Page:Corneille - Œuvres complètes Didot 1855 tome 1.djvu/80

Cette page n’a pas encore été corrigée

Il dit ce qu’il a lu. Daignez juger, de grâce,

Plus favorablement de son intention ;

Et pour mieux vous montrer où va sa passion,

Vous savez les deux points (mais aussi, je vous prie,

Vous ne lui direz pas cette supercherie).

Chrisante

Non, non.

Géron

Vous savez donc les deux difficultés

Qui jusqu’à maintenant vous tiennent arrêtés ?

Chrisante

Il veut son avantage, et nous cherchons le nôtre.

Géron

"Va, Géron, m’a-t-il dit ; et pour l’une et pour l’autre,

Si par dextérité tu n’en peux rien tirer,

Accorde tout plutôt que de plus différer.

Doris est à mes yeux de tant d’attraits pourvue,

Qu’il faut bien qu’il m’en coûte un peu pour l’avoir vue."

Mais qu’en dit votre fille ?

Chrisante

Elle suivra mon choix,

Et montre une âme prête à recevoir mes lois ;

Non qu’elle en fasse état plus que de bonne sorte :

Il suffit qu’elle voit ce que le bien apporte,

Et qu’elle s’accommode aux solides raisons

Qui forment à présent les meilleures maisons.

Géron

À ce compte, c’est fait. Quand vous plaît-il qu’il vienne

Dégager ma parole, et vous donner la sienne ?

Chrisante

Deux jours me suffiront, ménagés dextrement,

Pour disposer mon fils à son contentement.

Durant ce peu de temps, si son ardeur le presse,

Il peut hors du logis rencontrer sa maîtresse.

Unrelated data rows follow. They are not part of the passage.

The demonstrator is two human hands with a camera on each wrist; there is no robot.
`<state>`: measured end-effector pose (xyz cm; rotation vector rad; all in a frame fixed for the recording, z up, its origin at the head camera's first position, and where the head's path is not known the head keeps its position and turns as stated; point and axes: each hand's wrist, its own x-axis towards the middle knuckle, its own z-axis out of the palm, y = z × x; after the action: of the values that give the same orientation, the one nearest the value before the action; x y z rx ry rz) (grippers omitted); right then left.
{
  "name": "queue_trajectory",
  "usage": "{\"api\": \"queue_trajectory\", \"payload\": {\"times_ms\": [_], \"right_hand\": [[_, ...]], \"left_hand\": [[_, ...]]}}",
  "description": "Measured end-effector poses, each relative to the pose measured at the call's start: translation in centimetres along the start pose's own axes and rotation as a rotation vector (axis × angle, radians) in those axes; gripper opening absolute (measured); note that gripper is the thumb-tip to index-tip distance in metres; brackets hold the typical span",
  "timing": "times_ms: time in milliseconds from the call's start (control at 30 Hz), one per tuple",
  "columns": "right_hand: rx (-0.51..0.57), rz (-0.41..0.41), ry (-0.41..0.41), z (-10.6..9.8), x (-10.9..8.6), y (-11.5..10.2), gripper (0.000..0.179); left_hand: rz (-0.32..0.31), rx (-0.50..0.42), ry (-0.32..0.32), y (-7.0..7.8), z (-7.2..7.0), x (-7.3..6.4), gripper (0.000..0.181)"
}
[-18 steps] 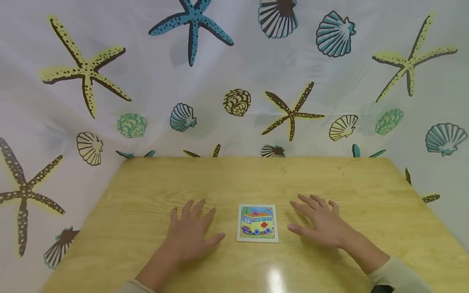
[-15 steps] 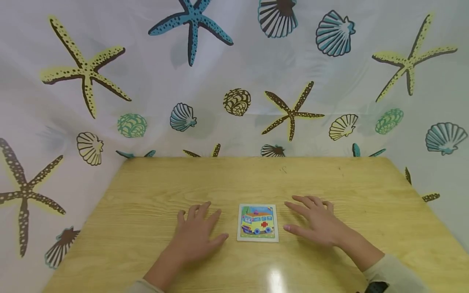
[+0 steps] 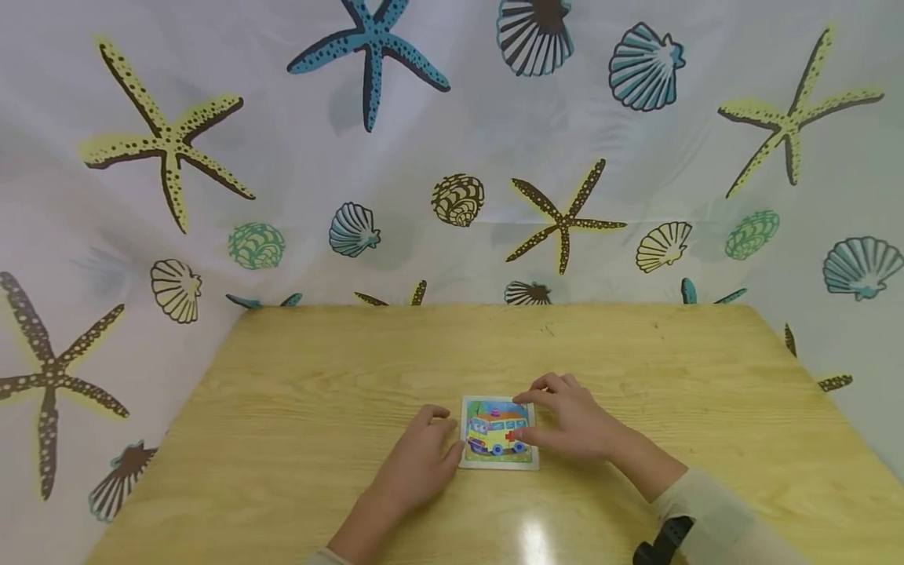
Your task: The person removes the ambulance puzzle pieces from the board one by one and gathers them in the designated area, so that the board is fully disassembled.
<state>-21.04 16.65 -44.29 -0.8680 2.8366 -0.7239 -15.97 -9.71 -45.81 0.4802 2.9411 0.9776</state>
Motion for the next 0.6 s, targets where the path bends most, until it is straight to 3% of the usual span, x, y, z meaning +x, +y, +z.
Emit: {"api": "queue_trajectory", "payload": {"times_ms": [200, 333, 600], "right_hand": [[0.145, -0.021, -0.051, 0.6, 1.3, -0.4, 0.054], [0.267, -0.046, -0.089, 0.8, 2.2, -0.5, 0.053], [0.377, -0.1, -0.115, 1.7, 3.8, -0.9, 0.047]], "left_hand": [[-0.04, -0.212, 0.057, -0.1, 1.1, 0.3, 0.041], [-0.076, -0.313, 0.061, -0.7, 1.8, 0.2, 0.043], [-0.089, -0.396, 0.046, -1.7, 2.1, 0.1, 0.043]]}}
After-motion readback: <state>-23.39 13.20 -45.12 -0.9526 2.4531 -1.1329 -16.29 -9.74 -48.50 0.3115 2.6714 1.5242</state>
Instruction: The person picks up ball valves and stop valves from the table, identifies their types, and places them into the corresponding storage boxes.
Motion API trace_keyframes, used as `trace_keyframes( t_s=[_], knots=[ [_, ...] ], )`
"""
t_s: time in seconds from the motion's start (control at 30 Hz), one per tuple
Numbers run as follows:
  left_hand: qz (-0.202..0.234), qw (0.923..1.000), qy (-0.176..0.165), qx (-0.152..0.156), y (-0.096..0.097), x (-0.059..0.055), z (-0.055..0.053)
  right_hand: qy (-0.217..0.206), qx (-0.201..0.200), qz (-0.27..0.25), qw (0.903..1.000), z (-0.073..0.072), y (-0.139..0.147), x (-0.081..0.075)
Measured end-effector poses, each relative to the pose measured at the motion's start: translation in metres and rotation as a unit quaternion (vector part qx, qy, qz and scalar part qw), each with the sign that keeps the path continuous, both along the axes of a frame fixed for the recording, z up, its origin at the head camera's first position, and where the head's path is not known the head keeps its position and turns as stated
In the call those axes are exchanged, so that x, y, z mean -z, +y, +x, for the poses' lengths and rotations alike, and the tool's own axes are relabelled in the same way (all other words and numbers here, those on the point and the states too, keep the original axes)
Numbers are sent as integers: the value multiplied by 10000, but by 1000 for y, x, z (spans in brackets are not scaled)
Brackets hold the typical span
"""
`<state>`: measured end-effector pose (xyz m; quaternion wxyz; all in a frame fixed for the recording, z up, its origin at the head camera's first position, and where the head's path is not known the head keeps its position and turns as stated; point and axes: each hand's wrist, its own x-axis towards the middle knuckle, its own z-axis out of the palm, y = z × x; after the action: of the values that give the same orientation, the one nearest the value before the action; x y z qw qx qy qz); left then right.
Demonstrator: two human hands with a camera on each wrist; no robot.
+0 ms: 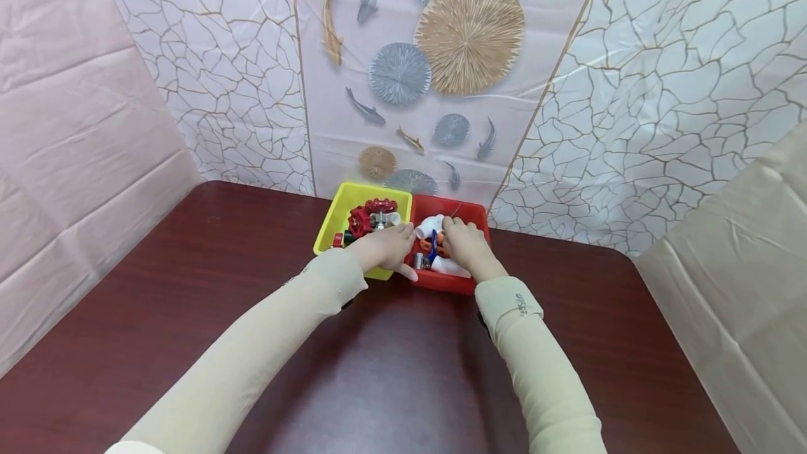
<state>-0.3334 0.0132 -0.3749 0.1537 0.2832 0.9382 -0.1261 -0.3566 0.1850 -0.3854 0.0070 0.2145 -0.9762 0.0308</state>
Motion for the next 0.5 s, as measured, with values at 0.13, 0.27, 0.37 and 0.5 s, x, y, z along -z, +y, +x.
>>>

Assez d’occasions s’offrent aux amoureux.

Géron

Madame, que d’un mot je vais le rendre heureux !

Scène V

Philiste, Clarice

Philiste

Le bonheur aujourd’hui conduisait vos visites,

Et semblait rendre hommage à vos rares mérites,

Vous avez rencontré tout ce que vous cherchiez.

Clarice

Oui ; mais n’estimez pas qu’ainsi vous m’empêchiez

De vous dire, à présent que nous faisons retraite,

Combien de chez Daphnis je sors mal satisfaite.

Philiste

Madame, toutefois elle a fait son pouvoir,

Du moins en apparence, à vous bien recevoir.

Clarice

Ne pensez pas aussi que je me plaigne d’elle.

Philiste

Sa compagnie était, ce me semble, assez belle.

Clarice

Que trop belle à mon goût, et, que je pense, au tien !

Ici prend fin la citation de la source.